Take that, Mr. Janofsky!

LIES, DAMNED LIES AND BLOGS: If, like me, you’ve come to be skeptical of almost every statistic you read in the papers, don’t give up on stats altogether. (My boyfriend, who’s a stats professor, has exerted enormous pressure to make me write that sentence. But I believe it anyway.) Here’s a great antidote: it’s called STATS, and it’s a handy web-resource that examines and debunks phony stats, surveys and reports on a regular basis.
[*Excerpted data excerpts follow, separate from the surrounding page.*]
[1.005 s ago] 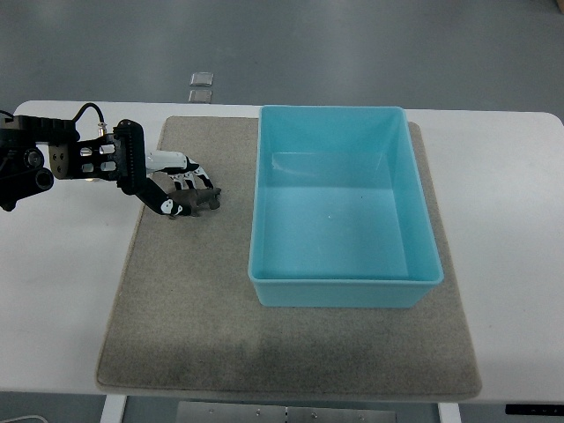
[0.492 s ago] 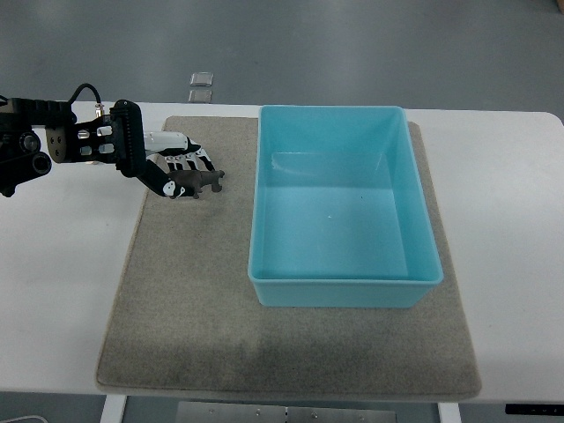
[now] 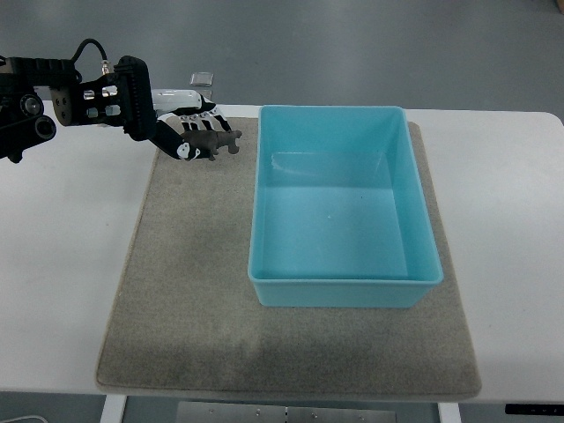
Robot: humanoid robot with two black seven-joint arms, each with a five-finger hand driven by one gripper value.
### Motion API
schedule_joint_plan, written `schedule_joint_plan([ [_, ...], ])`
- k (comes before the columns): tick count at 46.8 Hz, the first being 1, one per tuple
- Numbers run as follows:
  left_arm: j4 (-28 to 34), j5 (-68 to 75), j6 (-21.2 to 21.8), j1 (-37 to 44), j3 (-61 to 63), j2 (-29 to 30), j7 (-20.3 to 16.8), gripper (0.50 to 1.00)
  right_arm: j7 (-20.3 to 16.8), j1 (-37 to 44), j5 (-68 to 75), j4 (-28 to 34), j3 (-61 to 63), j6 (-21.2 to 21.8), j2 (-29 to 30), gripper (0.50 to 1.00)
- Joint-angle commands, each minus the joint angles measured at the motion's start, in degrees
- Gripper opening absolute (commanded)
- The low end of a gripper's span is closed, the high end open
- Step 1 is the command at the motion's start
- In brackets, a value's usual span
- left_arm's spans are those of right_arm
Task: Place brown hippo in blue box with left hand
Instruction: 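Lift the hippo and carry it with the left hand into the blue box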
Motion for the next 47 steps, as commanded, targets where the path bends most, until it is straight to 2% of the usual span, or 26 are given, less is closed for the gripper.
schedule_joint_plan([
  [1, 0.0, -0.1, 0.0, -0.1, -1.3, -1.0, -0.1, 0.500, 0.0, 0.0, 0.0, 0.0, 0.1, 0.0, 0.0, 0.936],
  [15, 0.0, 0.2, 0.0, -0.5, -5.0, -2.9, -0.2, 0.500, 0.0, -0.1, 0.0, 0.0, 0.0, 0.0, 0.0, 0.936],
  [47, -0.3, 0.0, 0.0, 0.3, -6.6, -11.4, -0.1, 0.500, 0.0, 0.0, 0.0, 0.0, 0.0, 0.0, 0.0, 0.936],
])
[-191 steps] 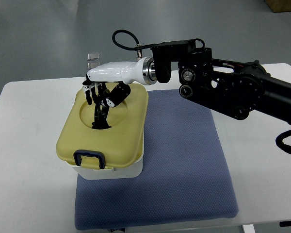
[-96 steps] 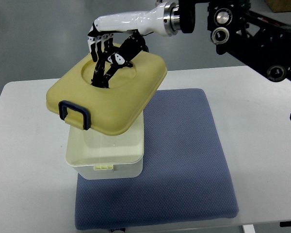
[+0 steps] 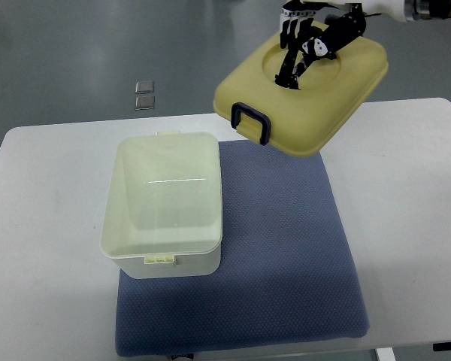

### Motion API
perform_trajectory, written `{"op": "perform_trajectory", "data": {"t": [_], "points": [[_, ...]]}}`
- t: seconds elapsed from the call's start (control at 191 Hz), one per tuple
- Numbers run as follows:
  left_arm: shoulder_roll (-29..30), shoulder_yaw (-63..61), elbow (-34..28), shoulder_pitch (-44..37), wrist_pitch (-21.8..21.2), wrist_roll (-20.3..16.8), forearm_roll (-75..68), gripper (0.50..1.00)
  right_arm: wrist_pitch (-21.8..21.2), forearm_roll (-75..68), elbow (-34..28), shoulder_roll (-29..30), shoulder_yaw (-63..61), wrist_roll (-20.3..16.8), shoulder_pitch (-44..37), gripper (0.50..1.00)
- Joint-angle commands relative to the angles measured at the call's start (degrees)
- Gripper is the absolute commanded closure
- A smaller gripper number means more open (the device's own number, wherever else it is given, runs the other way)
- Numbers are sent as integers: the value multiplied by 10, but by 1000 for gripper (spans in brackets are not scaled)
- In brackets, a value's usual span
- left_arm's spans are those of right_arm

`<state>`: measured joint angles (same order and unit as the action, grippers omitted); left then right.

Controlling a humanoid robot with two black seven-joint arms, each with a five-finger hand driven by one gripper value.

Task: Open white storage box with right hand
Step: 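Lift the yellow lid off the white box with the right hand, then lower the held yellow lid onto the blue cushion beside the box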

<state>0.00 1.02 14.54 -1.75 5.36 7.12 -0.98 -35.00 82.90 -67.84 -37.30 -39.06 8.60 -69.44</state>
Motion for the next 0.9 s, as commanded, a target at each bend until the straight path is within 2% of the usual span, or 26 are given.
{"op": "perform_trajectory", "data": {"t": [0.0, 0.272, 0.659, 0.894], "points": [[0, -1, 8, 1, 0, 0, -1, 500, 0, 4, 6, -35, 30, 9, 18, 1000], [0, -1, 14, 4, 0, 0, -3, 500, 0, 9, 9, -89, 133, 12, 60, 1000], [0, 1, 17, 4, 0, 1, -3, 500, 0, 23, 0, -80, 195, 20, 88, 1000], [0, -1, 17, 4, 0, 1, -3, 500, 0, 24, -11, -37, 195, 19, 114, 1000]]}}
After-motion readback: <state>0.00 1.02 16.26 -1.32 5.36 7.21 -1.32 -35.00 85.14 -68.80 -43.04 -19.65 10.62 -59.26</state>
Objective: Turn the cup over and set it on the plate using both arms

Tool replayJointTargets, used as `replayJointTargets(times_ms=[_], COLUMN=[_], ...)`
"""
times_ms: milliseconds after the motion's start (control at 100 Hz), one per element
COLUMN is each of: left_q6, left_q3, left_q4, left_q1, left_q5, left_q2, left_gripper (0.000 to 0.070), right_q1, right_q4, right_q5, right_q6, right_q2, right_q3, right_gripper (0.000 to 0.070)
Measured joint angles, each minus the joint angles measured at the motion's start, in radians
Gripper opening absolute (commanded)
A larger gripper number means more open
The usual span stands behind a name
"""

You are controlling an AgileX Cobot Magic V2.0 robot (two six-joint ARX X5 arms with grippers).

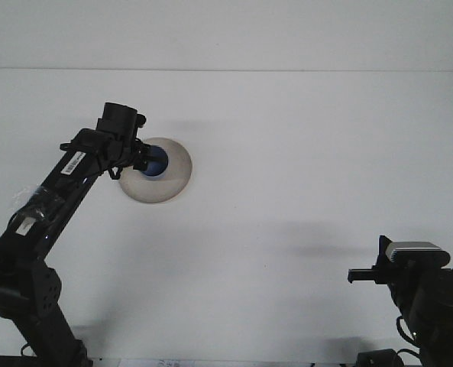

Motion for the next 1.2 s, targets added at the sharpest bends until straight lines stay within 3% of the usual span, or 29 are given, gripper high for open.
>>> replayJointTargets(times_ms=[110,290,370,880,1200], left_q6=[0.000,0.000,0.000,-0.024,-0.076], left_q3=[0.000,0.000,0.009,0.017,-0.338], left_q4=[-0.002,0.011,0.007,0.013,0.229], left_q1=[0.000,0.000,0.003,0.009,-0.028], left_q5=[0.000,0.000,0.000,0.000,0.001], left_q2=[0.040,0.042,0.042,-0.267,-0.687], left_gripper=[0.0209,0.0557,0.0632,0.0623,0.0623], right_q1=[0.000,0.000,0.000,0.000,0.000], right_q4=[0.000,0.000,0.000,0.000,0.014], right_q5=[0.000,0.000,0.000,0.000,0.000], right_q6=[0.000,0.000,0.000,0.000,0.000], right_q2=[0.000,0.000,0.000,0.000,0.000], right_q3=[0.000,0.000,0.000,0.000,0.000], right_gripper=[0.0000,0.0000,0.0000,0.0000,0.0000])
You might also want to check out Joel Best’s recent book, “Damned Lies and Statistics: Untangling Numbers from the Media, Politicians, and Activists,” and most things written by Michael Fumento.

AND NOW, A SCIENCE BLOG: Since I’m on a blog-roll here, I thought I’d mention two more. One is about science, pharmaceuticals, bio-tech and related issues. It’s by a working medicinal chemist who knows his stuff and can help you understand various public policy issues related to science. The post that impressed me was his assessment of recent HIV news. But he also has a smart new post on Imclone, about which he recently and obviously made a bad stock call. But guess what? He fesses up in a matter of hours and explains why he still thinks he’s right. Another diverting blog on a theme dear to my heart is one called relapsedcatholic.com. Great links on contemporary religious issues.

NOW THAT HE’S GOON: Spike Milligan subsided yesterday into the grave. He was a comic genius; a profoundly moral man, whose unpopular stances (against abortion, for animal rights) were quirkily sincere. As the Guardian notes today,

Probably his most famous – or notorious remark – was in 1994 when, at the age of 76, he was receiving a Lifetime Achievement Comedy Award. A letter praising him from the Prince of Wales, an enormous fan, was read out – and in front of a stuffed-shirt audience and millions of TV viewers, Milli
gan declared: “Little groveling bastard …”

Ballsy, no? My own favorite bit of comedy from him was the line he would always utter when some piece of slapstick sent him crashing to the floor: “Thank heaven the ground broke my fall.” I know, I know. But it always made me laugh.